What is required = Write the records out once more. Leave each line exactly as given.

[Data records — start]

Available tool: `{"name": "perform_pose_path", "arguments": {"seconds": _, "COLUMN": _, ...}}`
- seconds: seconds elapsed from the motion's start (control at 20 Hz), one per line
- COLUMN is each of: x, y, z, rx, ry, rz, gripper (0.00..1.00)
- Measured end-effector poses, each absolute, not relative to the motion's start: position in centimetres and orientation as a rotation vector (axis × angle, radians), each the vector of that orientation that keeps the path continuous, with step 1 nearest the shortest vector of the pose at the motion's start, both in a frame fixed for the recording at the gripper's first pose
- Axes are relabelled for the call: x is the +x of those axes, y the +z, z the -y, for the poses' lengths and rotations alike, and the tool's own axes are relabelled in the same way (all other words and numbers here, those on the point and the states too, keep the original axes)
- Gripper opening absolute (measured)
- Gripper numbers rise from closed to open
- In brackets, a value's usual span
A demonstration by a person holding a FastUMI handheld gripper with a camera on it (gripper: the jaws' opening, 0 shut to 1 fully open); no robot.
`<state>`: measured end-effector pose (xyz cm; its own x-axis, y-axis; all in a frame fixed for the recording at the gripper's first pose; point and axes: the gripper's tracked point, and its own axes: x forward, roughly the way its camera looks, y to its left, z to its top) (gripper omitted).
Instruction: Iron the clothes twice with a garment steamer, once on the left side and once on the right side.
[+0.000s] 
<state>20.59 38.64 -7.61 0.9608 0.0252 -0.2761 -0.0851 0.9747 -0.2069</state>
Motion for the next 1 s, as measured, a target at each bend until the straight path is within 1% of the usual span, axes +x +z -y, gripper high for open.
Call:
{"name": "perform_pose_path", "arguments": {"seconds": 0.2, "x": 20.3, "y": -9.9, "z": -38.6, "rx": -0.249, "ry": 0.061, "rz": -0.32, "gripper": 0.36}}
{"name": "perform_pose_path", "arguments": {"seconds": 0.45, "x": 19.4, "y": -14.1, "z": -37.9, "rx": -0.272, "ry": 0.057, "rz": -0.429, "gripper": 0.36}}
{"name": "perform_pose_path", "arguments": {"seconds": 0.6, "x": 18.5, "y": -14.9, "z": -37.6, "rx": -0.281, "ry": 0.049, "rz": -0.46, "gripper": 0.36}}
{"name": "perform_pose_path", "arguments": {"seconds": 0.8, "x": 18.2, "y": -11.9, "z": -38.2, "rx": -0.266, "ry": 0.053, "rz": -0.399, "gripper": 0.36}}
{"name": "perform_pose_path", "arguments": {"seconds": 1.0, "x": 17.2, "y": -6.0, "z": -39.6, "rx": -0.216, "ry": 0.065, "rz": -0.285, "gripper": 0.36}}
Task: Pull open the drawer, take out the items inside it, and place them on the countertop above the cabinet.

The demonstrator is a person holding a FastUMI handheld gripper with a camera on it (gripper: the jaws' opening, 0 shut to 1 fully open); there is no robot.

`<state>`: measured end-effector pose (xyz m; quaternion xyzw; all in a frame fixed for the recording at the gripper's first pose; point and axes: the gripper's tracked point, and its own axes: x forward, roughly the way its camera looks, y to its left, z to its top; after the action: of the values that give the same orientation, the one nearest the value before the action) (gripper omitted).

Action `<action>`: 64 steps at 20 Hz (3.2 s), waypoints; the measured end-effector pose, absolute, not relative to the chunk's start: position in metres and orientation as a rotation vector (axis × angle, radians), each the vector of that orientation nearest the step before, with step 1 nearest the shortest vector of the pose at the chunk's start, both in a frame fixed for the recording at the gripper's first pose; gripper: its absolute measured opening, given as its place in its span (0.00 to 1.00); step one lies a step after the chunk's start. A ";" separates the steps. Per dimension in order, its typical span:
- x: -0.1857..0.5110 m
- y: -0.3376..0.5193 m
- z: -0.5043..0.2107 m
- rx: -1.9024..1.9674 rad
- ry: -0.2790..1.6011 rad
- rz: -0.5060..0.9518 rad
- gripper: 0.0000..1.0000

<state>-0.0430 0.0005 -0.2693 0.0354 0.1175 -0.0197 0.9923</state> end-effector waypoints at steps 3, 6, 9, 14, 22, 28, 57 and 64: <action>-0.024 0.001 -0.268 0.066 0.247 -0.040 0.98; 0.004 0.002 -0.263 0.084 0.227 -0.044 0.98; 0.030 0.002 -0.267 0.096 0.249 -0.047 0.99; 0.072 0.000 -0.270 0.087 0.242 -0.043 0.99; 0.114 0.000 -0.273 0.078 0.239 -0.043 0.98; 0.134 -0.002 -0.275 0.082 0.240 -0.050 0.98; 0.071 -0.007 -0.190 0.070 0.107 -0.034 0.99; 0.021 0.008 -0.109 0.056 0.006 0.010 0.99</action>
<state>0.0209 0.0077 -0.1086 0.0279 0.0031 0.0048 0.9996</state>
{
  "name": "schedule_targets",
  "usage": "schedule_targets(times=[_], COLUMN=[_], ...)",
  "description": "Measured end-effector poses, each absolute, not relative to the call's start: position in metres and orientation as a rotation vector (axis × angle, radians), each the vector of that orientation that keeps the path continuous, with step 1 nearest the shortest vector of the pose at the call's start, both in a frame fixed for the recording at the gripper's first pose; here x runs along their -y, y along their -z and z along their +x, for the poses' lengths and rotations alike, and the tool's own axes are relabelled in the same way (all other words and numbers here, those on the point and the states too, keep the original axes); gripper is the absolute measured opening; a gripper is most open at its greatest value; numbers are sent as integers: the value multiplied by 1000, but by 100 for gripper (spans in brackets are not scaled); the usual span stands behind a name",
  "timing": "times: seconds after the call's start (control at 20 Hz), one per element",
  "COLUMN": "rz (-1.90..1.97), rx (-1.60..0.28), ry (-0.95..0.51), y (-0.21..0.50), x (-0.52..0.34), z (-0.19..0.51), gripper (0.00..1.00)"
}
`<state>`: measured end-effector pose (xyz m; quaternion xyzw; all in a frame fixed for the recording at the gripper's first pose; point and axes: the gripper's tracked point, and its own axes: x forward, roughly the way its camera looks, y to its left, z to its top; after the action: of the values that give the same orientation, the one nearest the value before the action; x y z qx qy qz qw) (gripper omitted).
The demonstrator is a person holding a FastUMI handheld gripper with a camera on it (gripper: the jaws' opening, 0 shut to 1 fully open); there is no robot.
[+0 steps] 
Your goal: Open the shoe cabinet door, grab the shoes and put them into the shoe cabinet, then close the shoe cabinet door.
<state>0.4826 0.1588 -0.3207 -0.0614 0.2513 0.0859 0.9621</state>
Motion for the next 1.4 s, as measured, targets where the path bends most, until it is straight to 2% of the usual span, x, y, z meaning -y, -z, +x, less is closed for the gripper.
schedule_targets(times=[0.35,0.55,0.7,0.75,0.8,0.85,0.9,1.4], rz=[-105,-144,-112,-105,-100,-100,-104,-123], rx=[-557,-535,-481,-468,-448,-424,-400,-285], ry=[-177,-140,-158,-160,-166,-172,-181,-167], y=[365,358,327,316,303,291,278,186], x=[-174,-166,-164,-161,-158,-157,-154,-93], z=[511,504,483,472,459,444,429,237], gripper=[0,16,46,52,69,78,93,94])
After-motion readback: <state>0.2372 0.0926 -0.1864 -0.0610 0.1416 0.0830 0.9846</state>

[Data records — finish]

The answer =
Available tool: `{"name": "perform_pose_path", "arguments": {"seconds": _, "COLUMN": _, ...}}`
- seconds: seconds elapsed from the motion's start (control at 20 Hz), one per line
- COLUMN is each of: x, y, z, rx, ry, rz, gripper (0.00..1.00)
- Measured end-effector poses, each absolute, not relative to the motion's start: position in centimetres and orientation as a rotation vector (axis × angle, radians), each the vector of that orientation that keeps the path continuous, with step 1 nearest the shortest vector of the pose at the motion's start, both in a frame fixed for the recording at the gripper's first pose
- Axes are relabelled for the call: x is the +x of those axes, y the +z, z the -y, for the poses' lengths and rotations alike, and the tool's own axes are relabelled in the same way (all other words and numbers here, those on the point and the states too, keep the original axes)
- Gripper opening absolute (measured)
- Gripper numbers rise from closed to open
- In brackets, a value's usual span
A demonstration by a person holding a FastUMI handheld gripper with a camera on it (gripper: the jaws' opening, 0 shut to 1 fully open); no robot.
`<state>`: measured end-effector pose (xyz cm; its own x-axis, y-axis; all in a frame fixed for the recording at the gripper's first pose; point and axes: the gripper's tracked point, and its own axes: x forward, roughly the way its camera looks, y to its left, z to its top) (gripper omitted).
Instruction: Iron the clothes twice with a garment steamer, once on the left side and once on the right side.
[+0.000s] 
<state>20.59 38.64 -7.61 0.9608 0.0252 -0.2761 -0.0851 0.9747 -0.2069</state>
Motion for the next 1 s, as measured, a target at each bend until the straight path is within 1% of the usual span, axes +x +z -y, gripper high for open.
Call:
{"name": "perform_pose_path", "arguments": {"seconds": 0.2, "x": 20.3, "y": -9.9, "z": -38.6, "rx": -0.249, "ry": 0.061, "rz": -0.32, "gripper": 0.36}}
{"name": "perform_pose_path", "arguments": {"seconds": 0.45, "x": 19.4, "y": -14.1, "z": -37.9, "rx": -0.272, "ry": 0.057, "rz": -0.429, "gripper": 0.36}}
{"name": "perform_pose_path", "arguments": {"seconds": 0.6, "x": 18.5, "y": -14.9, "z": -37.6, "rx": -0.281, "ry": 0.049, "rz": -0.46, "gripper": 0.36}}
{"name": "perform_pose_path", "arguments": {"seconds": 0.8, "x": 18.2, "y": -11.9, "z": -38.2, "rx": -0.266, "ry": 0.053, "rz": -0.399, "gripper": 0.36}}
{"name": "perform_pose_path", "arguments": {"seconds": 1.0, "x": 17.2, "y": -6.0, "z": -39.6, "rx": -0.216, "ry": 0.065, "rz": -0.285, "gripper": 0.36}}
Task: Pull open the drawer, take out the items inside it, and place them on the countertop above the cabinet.

The demonstrator is a person holding a FastUMI handheld gripper with a camera on it (gripper: the jaws' opening, 0 shut to 1 fully open); there is no robot.

`<state>`: measured end-effector pose (xyz m; quaternion xyzw; all in a frame fixed for the recording at the gripper's first pose; point and axes: the gripper's tracked point, and its own axes: x forward, roughly the way its camera looks, y to its left, z to its top; after the action: of the values that give the same orientation, the one nearest the value before the action) (gripper omitted).

Action `<action>`: 64 steps at 20 Hz (3.2 s), waypoints; the measured end-effector pose, absolute, not relative to the chunk's start: position in metres and orientation as a rotation vector (axis × angle, radians), each the vector of that orientation nearest the step before, with step 1 nearest the shortest vector of the pose at the chunk's start, both in a frame fixed for the recording at the gripper's first pose; gripper: its absolute measured opening, given as its place in its span (0.00 to 1.00); step one lies a step after the chunk's start. A ";" separates the steps. Per dimension in order, its typical span:
- x: -0.1857..0.5110 m
- y: -0.3376..0.5193 m
- z: -0.5043..0.2107 m
- rx: -1.9024..1.9674 rad
- ry: -0.2790..1.6011 rad
- rz: -0.5060..0.9518 rad
- gripper: 0.0000..1.0000

<state>-0.0430 0.0005 -0.2693 0.0354 0.1175 -0.0197 0.9923</state> end-effector waypoints at steps 3, 6, 9, 14, 22, 28, 57 and 64: <action>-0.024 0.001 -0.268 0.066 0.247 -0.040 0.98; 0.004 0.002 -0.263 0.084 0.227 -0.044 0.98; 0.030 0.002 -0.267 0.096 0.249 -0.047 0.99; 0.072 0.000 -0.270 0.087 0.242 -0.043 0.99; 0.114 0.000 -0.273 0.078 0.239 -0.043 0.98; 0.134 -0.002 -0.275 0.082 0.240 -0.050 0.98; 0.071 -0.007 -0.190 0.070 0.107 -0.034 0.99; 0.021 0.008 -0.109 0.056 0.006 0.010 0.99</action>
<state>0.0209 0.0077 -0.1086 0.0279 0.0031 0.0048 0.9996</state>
{
  "name": "schedule_targets",
  "usage": "schedule_targets(times=[_], COLUMN=[_], ...)",
  "description": "Measured end-effector poses, each absolute, not relative to the call's start: position in metres and orientation as a rotation vector (axis × angle, radians), each the vector of that orientation that keeps the path continuous, with step 1 nearest the shortest vector of the pose at the call's start, both in a frame fixed for the recording at the gripper's first pose; here x runs along their -y, y along their -z and z along their +x, for the poses' lengths and rotations alike, and the tool's own axes are relabelled in the same way (all other words and numbers here, those on the point and the states too, keep the original axes); gripper is the absolute measured opening; a gripper is most open at its greatest value; numbers are sent as integers: the value multiplied by 1000, but by 100 for gripper (spans in brackets are not scaled); the usual span stands behind a name",
  "timing": "times: seconds after the call's start (control at 20 Hz), one per element",
  "COLUMN": "rz (-1.90..1.97), rx (-1.60..0.28), ry (-0.95..0.51), y (-0.21..0.50), x (-0.52..0.34), z (-0.19..0.51), gripper (0.00..1.00)"
}
`<state>`: measured end-effector pose (xyz m; quaternion xyzw; all in a frame fixed for the recording at the gripper's first pose; point and axes: the gripper's tracked point, and its own axes: x forward, roughly the way its camera looks, y to its left, z to its top; after the action: of the values that give the same orientation, the one nearest the value before the action; x y z qx qy qz qw) (gripper omitted).
The demonstrator is a person holding a FastUMI handheld gripper with a camera on it (gripper: the jaws' opening, 0 shut to 1 fully open); there is no robot.
[+0 steps] 
Your goal: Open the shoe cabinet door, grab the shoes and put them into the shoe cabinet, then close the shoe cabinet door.
<state>0.4826 0.1588 -0.3207 -0.0614 0.2513 0.0859 0.9621</state>
Motion for the next 1.4 s, as measured, targets where the path bends most, until it is straight to 2% of the usual span, x, y, z meaning -y, -z, +x, less is closed for the gripper.
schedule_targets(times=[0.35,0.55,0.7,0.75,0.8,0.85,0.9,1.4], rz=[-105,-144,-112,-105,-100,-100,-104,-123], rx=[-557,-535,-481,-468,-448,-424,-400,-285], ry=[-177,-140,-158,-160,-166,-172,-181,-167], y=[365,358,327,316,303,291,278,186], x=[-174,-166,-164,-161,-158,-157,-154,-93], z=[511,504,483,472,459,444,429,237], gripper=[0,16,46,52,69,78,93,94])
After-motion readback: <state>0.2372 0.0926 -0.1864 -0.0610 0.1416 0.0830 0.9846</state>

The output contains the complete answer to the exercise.